§ To do
The count of lines below that include the string "camera" is the whole answer; write it alone.

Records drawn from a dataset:
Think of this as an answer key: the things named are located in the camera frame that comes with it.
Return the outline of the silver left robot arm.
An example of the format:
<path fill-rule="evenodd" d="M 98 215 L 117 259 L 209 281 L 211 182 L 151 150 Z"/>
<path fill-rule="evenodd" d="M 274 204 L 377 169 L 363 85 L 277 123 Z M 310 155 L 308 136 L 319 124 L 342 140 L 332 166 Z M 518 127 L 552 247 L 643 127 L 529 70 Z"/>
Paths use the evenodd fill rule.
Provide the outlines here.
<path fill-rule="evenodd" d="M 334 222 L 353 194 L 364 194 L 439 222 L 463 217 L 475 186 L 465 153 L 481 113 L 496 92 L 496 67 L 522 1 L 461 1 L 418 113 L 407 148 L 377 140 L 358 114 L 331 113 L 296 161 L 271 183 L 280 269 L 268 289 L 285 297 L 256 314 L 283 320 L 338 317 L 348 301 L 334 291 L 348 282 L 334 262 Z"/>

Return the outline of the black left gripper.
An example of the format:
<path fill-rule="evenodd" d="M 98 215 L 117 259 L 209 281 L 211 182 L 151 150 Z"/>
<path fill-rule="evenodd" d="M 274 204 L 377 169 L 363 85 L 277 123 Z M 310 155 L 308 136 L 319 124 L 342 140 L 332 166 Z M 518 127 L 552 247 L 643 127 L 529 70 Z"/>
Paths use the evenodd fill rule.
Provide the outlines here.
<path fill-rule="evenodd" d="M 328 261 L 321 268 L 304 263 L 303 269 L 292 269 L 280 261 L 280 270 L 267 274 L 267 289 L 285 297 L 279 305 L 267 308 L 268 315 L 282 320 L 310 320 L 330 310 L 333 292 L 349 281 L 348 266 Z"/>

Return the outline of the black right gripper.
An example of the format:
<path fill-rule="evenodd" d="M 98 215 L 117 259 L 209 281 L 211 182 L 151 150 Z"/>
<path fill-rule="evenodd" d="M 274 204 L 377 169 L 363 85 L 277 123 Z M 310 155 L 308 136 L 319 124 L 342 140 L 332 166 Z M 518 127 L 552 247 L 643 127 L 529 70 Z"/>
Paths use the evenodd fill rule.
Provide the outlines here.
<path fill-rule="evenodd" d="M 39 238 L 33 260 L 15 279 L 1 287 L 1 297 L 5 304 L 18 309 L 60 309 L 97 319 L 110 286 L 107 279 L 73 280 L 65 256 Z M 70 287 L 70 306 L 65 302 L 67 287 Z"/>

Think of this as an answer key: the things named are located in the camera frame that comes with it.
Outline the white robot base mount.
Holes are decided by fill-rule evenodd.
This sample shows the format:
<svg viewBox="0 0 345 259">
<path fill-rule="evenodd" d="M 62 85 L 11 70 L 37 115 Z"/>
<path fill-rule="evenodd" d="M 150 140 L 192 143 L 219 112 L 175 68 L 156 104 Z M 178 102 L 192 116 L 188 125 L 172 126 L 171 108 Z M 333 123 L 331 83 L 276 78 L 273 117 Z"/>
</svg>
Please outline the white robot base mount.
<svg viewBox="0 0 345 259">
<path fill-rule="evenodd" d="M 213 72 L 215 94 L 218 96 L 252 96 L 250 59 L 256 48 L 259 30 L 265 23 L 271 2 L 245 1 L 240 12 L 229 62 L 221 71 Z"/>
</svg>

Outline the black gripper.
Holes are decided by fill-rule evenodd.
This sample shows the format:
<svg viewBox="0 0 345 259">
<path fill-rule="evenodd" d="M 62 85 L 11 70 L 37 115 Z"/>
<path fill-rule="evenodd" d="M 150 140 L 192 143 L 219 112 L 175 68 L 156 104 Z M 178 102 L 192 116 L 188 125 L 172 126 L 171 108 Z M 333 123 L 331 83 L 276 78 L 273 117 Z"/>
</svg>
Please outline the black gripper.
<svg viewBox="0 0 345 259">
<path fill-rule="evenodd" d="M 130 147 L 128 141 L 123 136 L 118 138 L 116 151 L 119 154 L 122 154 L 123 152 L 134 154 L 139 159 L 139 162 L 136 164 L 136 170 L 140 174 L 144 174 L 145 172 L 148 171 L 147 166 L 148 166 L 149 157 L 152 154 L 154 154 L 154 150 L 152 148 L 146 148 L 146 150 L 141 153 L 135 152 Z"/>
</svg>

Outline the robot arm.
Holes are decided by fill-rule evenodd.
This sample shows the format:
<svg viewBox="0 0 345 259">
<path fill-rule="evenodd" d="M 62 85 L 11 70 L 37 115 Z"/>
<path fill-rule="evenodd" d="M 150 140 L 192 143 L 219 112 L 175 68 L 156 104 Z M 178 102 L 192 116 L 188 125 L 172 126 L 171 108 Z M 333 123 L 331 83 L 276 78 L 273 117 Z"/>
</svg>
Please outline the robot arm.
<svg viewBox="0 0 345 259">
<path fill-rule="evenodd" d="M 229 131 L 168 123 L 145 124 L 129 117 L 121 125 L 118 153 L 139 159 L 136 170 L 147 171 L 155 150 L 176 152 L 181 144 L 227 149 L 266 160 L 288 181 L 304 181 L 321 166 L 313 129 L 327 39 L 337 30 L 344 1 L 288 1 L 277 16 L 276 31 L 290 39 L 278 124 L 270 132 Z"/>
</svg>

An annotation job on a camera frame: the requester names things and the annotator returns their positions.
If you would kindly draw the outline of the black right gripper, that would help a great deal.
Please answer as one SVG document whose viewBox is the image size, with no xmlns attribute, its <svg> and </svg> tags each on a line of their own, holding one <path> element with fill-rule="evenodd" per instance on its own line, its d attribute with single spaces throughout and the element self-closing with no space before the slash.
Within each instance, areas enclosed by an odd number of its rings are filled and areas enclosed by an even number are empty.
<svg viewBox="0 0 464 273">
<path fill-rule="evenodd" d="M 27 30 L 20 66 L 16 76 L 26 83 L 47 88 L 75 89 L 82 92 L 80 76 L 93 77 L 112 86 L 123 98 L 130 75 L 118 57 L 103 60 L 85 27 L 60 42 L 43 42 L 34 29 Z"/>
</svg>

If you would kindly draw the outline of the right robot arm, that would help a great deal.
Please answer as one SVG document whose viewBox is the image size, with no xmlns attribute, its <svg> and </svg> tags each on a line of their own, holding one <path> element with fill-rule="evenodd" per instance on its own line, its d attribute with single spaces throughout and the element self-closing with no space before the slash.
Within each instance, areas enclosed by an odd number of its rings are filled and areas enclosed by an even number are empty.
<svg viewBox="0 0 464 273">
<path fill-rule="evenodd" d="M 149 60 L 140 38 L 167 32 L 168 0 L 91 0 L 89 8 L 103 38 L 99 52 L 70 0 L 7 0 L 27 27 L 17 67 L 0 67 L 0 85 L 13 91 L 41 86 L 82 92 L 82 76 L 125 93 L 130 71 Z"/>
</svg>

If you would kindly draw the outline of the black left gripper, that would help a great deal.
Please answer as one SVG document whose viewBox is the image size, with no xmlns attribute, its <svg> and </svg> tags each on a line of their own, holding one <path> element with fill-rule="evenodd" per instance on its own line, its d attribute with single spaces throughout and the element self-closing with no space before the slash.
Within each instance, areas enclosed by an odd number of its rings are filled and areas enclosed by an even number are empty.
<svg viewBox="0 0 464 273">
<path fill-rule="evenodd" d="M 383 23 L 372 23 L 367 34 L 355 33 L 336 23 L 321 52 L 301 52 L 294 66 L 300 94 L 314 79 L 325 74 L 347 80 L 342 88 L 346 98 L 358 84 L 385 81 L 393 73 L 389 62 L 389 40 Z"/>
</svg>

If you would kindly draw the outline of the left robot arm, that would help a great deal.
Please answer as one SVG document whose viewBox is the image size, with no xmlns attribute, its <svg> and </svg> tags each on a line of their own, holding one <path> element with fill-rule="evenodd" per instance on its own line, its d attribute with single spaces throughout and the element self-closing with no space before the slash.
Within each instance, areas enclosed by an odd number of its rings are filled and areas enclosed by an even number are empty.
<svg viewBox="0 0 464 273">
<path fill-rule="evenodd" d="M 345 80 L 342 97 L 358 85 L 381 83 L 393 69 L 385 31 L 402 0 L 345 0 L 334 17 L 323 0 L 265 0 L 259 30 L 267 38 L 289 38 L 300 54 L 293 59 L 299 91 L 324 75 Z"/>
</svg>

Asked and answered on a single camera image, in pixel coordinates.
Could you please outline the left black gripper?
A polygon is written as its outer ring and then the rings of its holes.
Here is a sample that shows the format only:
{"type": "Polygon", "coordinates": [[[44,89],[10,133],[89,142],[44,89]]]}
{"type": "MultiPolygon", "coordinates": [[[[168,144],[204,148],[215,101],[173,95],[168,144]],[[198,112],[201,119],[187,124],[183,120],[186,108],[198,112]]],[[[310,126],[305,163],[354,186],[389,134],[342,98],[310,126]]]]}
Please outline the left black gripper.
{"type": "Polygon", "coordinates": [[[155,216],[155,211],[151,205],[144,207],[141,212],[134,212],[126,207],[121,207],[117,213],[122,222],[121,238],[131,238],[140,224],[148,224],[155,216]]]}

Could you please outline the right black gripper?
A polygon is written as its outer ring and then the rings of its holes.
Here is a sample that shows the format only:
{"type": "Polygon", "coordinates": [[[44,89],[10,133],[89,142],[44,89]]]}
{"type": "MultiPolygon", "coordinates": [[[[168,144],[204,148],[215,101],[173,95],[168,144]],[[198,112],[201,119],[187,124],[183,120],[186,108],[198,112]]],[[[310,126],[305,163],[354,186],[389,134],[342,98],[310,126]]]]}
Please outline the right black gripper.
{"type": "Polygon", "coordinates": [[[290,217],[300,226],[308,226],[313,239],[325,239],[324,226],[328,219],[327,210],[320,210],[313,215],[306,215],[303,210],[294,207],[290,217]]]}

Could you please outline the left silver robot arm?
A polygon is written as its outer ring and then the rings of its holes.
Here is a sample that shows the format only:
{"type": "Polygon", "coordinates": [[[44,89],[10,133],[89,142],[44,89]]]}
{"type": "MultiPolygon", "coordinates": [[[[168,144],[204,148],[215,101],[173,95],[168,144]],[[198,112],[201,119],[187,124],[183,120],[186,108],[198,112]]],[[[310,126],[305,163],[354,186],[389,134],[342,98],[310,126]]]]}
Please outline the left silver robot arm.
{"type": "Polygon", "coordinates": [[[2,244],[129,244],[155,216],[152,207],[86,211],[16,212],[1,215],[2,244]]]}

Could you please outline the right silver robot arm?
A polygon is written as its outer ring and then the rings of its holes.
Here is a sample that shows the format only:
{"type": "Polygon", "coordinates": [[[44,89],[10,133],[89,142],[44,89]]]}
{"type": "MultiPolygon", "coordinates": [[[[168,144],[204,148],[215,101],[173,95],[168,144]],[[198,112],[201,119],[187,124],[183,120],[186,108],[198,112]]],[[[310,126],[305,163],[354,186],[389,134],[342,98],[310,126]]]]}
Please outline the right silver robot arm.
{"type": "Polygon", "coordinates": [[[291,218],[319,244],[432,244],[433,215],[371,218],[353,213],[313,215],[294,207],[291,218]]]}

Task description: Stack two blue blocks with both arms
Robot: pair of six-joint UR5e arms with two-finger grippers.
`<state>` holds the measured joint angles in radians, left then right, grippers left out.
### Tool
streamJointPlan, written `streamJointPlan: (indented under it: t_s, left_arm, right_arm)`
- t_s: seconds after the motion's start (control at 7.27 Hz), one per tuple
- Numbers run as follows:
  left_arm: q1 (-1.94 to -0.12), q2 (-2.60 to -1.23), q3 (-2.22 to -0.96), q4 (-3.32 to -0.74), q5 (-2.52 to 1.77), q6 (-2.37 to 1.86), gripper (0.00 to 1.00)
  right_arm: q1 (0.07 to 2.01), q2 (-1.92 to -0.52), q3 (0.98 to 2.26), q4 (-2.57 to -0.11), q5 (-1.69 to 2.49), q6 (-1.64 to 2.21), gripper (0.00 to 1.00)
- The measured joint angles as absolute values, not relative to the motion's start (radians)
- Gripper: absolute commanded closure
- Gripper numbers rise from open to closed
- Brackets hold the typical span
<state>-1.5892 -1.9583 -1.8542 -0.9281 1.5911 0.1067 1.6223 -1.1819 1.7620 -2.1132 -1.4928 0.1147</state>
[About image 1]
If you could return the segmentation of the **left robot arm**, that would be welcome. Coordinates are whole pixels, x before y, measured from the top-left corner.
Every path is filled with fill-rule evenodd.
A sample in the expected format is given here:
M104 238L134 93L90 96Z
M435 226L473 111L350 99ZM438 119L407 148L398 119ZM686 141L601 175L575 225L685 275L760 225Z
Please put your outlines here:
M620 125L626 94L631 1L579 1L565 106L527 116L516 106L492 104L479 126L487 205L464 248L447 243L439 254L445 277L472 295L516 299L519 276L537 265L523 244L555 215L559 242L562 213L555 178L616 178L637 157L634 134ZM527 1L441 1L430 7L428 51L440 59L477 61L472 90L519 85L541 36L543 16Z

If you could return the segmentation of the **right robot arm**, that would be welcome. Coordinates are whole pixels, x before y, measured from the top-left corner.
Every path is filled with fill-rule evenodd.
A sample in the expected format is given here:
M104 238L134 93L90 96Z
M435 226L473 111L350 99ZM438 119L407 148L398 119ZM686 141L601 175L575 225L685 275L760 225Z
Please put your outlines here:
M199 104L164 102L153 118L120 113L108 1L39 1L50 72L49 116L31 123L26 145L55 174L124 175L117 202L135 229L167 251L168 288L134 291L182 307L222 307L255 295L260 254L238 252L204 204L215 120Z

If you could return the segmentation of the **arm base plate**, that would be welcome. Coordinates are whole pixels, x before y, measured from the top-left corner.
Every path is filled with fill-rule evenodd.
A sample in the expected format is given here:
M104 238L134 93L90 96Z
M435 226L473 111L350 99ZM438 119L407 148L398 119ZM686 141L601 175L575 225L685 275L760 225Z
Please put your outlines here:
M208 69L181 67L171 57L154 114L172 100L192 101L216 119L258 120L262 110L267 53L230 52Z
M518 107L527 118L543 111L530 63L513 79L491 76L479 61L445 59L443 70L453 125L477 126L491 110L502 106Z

§ Output below
4